Description of the task: The answer must be every line of the records below that contains the word "looks".

Record extracts:

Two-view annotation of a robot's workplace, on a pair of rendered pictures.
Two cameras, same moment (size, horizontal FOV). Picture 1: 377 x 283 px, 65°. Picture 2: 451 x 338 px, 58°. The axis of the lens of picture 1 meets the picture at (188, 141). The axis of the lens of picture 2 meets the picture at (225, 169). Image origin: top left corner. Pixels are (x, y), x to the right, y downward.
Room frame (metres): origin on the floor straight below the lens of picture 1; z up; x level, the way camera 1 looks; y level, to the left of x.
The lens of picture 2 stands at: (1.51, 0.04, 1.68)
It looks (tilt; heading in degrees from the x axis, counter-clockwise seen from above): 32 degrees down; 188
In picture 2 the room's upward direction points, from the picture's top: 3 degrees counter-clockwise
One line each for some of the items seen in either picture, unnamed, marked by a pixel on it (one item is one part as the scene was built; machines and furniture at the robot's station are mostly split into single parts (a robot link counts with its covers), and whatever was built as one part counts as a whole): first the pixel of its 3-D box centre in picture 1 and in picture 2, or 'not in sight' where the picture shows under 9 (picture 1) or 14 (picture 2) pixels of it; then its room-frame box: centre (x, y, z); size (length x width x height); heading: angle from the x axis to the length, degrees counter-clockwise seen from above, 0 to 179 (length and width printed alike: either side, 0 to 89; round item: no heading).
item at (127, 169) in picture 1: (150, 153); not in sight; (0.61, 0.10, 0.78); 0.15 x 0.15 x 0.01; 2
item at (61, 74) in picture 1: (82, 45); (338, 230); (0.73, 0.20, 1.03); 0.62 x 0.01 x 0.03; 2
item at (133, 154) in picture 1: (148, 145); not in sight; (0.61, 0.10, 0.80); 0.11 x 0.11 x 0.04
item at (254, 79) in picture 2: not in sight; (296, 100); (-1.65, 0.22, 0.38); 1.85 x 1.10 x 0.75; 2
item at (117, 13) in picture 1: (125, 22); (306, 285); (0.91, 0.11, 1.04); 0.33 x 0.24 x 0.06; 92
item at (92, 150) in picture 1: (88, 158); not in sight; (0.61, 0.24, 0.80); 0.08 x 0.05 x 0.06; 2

Solved exercise:
Room frame (metres): origin on the floor straight below the lens of picture 1; z up; x level, the way camera 1 looks; y level, to the left of x.
It looks (tilt; heading in degrees from the x axis, counter-clockwise seen from above): 32 degrees down; 188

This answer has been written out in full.